1

I am trying to read a .txt file that has the format

"Field1:Field2:Field3:Field4"
"a:b:c:d"
"e:f:g:h"

into a dictionary with the format

{Field1: [a, e], Field2: [b, f], Field3: [c, g], Field4: [d, h]}

and my current code looks like

with open("data.txt",'r') as filestream:
    lines = [line.strip().split(":") for line in filestream] 
    fields = lines[0] 
    d = dict.fromkeys(fields, []) 
    for i in range(1, len(lines)):
        for j in range(len(fields)):
            d[headers[j]].append(lines[i][j])

What I'm trying to do is convert each line in the file into a split and cleaned list, store that in a bigger list of lists, and then use a double for loop to match the key of the dictionary with the correct value in the smaller/current list. However, what the code ends up doing is adding to the dictionary in a way that looks like:

{Field1: [a], Field2: [a], Field3: [a], Field4: [a]}
{Field1: [a,b], Field2: [a,b], Field3: [a,b], Field4: [a,b]}

I want to add to the dictionary in the following manner:

{Field1: [a], Field2: [], Field3: [], Field4: []}
{Field1: [a], Field2: [b], Field3: [], Field4: []}

and so forth.

Can anyone help me figure out where my code is going wrong?

arnavlohe15
  • 332
  • 5
  • 16
  • Does this answer your question? [How do I initialize a dictionary of empty lists in Python?](https://stackoverflow.com/questions/11509721/how-do-i-initialize-a-dictionary-of-empty-lists-in-python) – shriakhilc Apr 06 '22 at 23:48
  • The issue is that `fromkeys` doesn't make a new list for each key, it uses the same list object you pass to it.

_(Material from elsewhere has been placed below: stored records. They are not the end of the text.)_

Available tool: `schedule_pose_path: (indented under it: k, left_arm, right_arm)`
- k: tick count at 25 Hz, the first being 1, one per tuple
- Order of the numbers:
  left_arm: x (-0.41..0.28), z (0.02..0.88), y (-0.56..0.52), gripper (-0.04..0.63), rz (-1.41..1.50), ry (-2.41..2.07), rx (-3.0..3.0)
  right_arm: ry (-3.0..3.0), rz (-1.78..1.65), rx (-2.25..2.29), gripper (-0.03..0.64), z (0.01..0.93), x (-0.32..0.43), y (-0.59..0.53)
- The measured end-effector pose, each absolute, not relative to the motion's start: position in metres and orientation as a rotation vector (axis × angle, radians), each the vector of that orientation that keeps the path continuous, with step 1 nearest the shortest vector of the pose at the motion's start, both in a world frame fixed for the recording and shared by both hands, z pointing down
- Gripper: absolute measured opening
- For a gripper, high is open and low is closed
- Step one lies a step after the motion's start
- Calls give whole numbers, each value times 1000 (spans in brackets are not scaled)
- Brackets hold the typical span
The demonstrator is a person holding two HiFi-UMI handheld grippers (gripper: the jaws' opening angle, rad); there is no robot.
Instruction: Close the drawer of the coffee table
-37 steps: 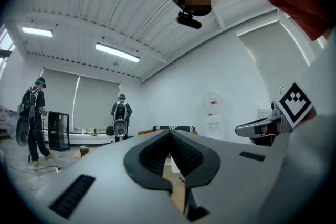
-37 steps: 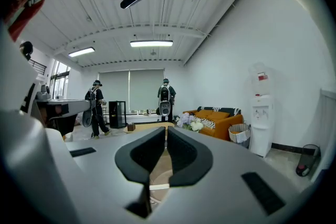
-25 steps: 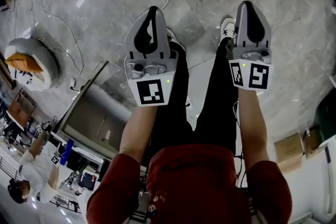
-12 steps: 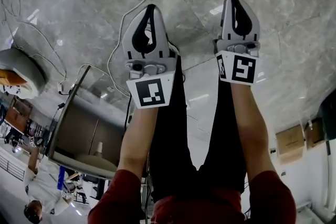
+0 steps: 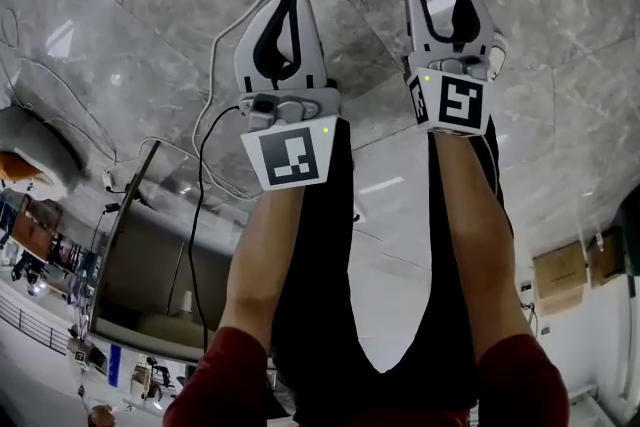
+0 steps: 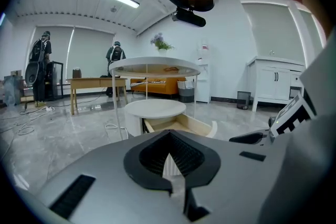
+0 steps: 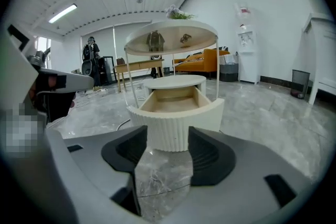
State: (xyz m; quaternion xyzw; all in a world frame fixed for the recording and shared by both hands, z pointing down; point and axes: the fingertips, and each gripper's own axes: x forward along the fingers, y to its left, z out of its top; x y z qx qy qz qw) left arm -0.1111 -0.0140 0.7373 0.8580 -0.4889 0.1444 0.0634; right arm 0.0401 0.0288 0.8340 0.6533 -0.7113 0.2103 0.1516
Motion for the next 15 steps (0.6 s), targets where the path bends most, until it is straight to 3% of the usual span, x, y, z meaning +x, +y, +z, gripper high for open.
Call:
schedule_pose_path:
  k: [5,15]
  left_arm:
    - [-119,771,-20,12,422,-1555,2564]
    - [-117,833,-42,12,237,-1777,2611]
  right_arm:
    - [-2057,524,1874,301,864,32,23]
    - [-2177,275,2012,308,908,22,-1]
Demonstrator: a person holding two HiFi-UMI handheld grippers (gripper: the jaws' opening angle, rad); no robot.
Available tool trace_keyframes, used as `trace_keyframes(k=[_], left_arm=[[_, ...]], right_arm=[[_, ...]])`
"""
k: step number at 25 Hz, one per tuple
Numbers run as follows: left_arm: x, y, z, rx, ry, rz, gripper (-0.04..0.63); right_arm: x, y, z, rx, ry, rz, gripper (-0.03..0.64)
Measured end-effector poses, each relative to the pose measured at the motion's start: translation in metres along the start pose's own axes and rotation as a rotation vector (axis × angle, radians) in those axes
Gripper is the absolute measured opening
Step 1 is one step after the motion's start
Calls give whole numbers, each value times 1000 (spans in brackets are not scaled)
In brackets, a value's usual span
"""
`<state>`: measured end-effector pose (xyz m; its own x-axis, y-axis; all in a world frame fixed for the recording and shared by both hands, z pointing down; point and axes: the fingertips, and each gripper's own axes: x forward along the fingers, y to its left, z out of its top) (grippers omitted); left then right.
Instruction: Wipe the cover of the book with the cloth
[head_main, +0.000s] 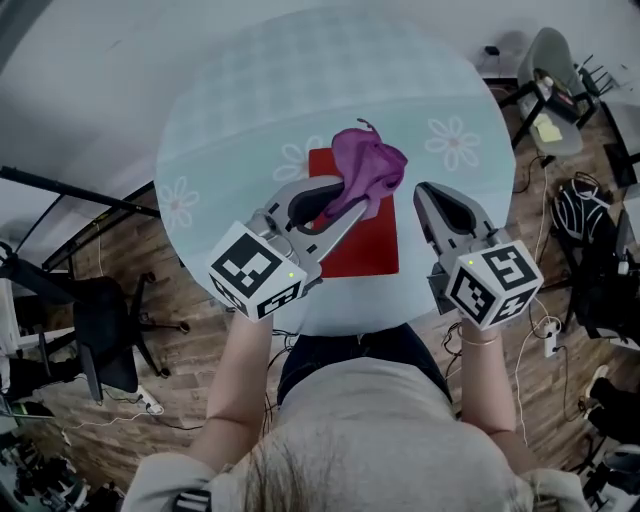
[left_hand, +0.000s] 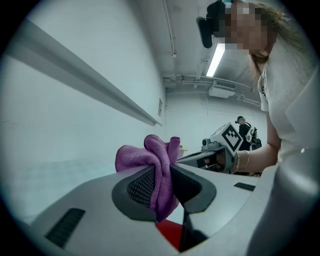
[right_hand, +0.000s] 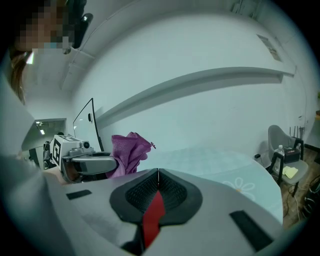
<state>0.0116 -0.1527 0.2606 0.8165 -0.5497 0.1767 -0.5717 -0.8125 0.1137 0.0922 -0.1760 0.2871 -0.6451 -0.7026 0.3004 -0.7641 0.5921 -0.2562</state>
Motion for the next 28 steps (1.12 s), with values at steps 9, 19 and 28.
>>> trace_keyframes(k=[9,19,28], left_arm=[[-28,11,31,-60,-159,81,100],[-51,19,48,-61,-269,154,100],[-59,22,45,-110,-323,194,100]], right_arm=[[0,18,36,-73,-102,21,21],[-1,34,51,-98,-166,41,21],[3,40,48,-113,-166,38,21]])
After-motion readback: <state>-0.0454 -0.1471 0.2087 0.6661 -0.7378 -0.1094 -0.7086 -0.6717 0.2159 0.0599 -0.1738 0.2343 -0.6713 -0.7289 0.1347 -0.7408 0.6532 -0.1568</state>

The docs suggest to use a dict comprehension instead, and the question linked above suggests some other methods. – shriakhilc Apr 06 '22 at 23:49

2 Answers2

1

Try:

out = {}

with open("data.txt", "r") as f_in:
    i = (line.strip().split(":") for line in f_in)
    fields = next(i)
    for line in i:
        for k, v in zip(fields, line):
            out.setdefault(k, []).append(v)

print(out)

Prints:

{
    "Field1": ["a", "e"],
    "Field2": ["b", "f"],
    "Field3": ["c", "g"],
    "Field4": ["d", "h"],
}
Andrej Kesely
  • 168,389
  • 15
  • 48
  • 91
  • Can you explain what the "next" keyword does? – arnavlohe15 Apr 07 '22 at 00:02
  • @arnavlohe15 With `i = ...` I'm creating an iterator. With [`next(i)`](https://docs.python.org/3.8/library/functions.html#next) I'm advancing the iterator by one step (getting first line from the file - the fields row). – Andrej Kesely Apr 07 '22 at 00:03
1

The issue that you're having comes from the line:

d = dict.fromkeys(fields, []) 

More specifically, the []. What this line does here is that it creates a new dictionary with the fields as the keys, and the SAME empty list as the value for all the fields. Meaning that field1, field2, field3 and field4 are all using the same list to store their contents and this is the main reason as to why you're getting this problem.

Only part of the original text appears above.